**WHAT IS EXPECTED**
Take each line of the material that includes "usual" and copy it.

▼

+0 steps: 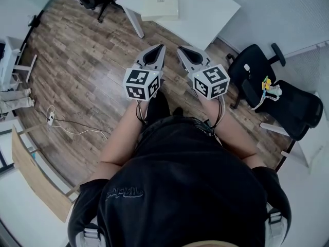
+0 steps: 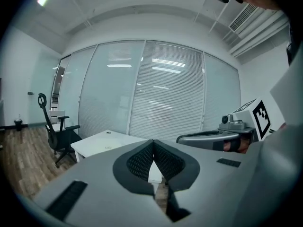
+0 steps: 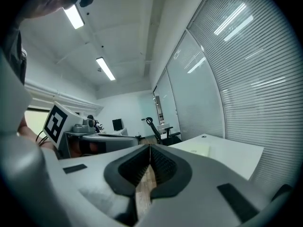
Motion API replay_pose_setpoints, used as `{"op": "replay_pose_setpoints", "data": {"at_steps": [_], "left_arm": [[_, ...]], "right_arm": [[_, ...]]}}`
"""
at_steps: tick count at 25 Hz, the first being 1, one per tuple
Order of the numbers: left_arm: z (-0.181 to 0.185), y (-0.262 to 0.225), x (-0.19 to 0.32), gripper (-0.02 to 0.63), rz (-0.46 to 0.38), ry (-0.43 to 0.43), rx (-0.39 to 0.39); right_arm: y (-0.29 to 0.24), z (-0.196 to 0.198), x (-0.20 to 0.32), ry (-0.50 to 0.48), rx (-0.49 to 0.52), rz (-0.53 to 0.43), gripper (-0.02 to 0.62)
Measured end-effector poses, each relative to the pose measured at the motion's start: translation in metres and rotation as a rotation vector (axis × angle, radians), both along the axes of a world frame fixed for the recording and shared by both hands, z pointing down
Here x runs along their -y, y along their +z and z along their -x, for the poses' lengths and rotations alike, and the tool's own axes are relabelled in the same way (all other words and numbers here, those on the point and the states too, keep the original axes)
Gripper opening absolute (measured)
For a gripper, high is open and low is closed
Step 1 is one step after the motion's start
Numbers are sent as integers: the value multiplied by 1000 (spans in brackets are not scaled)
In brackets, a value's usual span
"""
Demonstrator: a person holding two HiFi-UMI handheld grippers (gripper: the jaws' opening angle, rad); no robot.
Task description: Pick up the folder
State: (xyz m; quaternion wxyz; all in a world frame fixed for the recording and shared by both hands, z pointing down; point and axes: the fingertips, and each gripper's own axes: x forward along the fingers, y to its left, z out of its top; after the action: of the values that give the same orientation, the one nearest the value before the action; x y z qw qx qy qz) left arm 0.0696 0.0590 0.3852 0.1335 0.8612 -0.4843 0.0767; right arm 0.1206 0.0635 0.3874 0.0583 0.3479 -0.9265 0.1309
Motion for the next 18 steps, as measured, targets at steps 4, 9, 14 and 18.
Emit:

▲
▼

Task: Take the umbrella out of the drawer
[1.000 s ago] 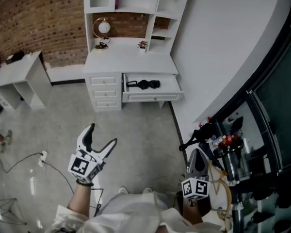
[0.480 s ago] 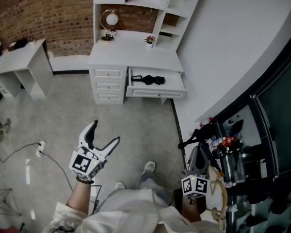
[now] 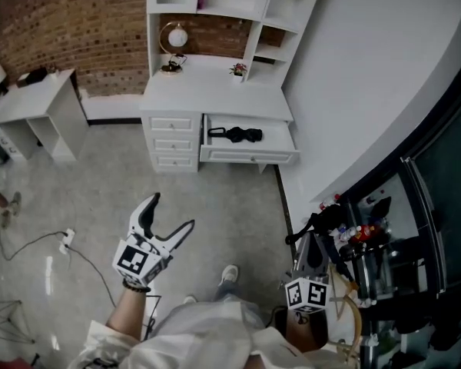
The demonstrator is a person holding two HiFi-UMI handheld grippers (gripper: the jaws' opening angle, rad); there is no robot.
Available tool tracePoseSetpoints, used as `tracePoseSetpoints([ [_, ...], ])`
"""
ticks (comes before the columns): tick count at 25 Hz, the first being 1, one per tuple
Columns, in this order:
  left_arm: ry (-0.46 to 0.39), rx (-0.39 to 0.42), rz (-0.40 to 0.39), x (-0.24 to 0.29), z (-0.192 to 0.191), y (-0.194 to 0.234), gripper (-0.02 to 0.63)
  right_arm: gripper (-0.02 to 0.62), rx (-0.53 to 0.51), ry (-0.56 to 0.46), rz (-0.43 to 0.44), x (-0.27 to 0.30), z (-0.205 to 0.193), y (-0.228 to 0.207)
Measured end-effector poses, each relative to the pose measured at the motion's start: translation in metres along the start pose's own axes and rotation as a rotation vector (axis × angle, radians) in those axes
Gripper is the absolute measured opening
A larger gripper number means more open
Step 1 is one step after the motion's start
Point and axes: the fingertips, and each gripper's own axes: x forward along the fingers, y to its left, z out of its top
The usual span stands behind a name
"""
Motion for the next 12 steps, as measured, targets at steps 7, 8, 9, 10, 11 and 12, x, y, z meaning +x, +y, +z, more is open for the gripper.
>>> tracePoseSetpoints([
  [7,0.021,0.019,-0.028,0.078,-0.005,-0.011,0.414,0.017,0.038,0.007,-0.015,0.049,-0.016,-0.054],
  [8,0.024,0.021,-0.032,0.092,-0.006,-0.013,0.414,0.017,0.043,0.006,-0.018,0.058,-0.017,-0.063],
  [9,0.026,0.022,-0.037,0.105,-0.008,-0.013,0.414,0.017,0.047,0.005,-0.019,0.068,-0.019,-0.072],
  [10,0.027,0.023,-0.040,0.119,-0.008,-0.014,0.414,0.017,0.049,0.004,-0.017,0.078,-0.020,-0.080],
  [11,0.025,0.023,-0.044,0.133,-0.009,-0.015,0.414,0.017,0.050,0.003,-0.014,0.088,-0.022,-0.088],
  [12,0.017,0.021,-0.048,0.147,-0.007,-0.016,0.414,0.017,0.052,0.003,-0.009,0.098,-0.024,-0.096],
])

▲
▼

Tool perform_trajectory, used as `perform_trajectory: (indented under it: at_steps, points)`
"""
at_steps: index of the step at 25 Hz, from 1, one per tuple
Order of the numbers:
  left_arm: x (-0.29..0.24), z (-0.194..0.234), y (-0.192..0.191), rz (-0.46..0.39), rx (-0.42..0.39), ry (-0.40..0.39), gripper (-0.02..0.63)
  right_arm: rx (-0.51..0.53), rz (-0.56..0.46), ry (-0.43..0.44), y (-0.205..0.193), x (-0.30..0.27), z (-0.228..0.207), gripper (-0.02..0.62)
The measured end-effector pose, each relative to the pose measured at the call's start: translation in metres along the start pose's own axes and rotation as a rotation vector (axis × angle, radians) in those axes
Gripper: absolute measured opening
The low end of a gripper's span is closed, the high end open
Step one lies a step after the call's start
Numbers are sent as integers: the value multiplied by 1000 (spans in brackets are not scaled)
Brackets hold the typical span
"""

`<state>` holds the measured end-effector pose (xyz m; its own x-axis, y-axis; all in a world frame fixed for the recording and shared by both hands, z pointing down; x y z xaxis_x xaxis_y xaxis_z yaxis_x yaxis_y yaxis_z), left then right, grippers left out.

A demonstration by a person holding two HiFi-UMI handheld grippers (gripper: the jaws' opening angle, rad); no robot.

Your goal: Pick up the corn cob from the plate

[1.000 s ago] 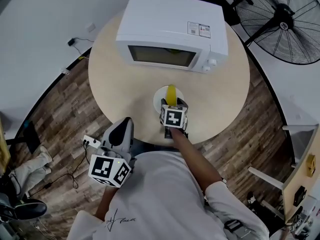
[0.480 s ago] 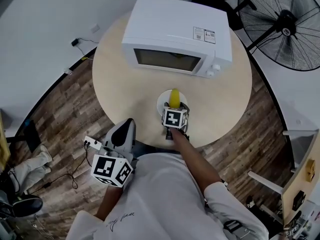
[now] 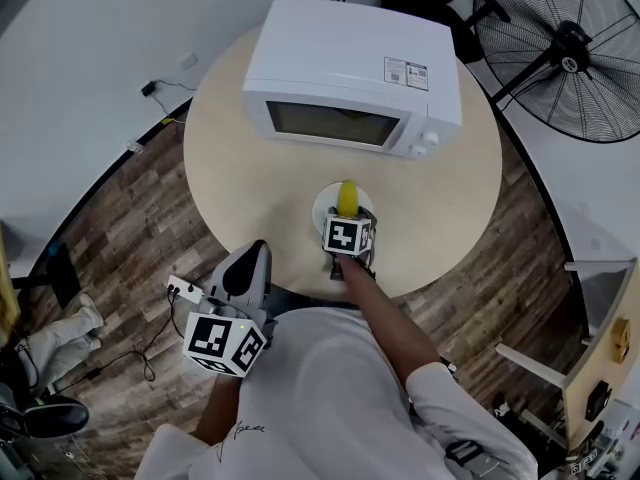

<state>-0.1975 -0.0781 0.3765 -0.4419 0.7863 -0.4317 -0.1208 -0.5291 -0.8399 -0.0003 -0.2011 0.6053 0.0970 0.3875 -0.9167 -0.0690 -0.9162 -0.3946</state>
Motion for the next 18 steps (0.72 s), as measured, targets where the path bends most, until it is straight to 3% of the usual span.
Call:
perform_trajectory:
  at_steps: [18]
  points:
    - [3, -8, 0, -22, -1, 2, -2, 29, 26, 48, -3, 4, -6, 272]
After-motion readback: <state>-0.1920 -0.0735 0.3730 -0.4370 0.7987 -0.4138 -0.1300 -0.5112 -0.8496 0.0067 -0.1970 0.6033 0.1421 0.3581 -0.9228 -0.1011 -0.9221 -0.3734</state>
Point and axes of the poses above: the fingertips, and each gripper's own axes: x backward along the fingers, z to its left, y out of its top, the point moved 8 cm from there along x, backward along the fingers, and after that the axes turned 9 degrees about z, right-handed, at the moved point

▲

**YOUR SOLUTION**
In brackets, a value's usual span
The usual span stands behind a name
Motion for the next 18 steps (0.72 s), as measured, targets where the path bends most, until it is straight to 3% of the usual span.

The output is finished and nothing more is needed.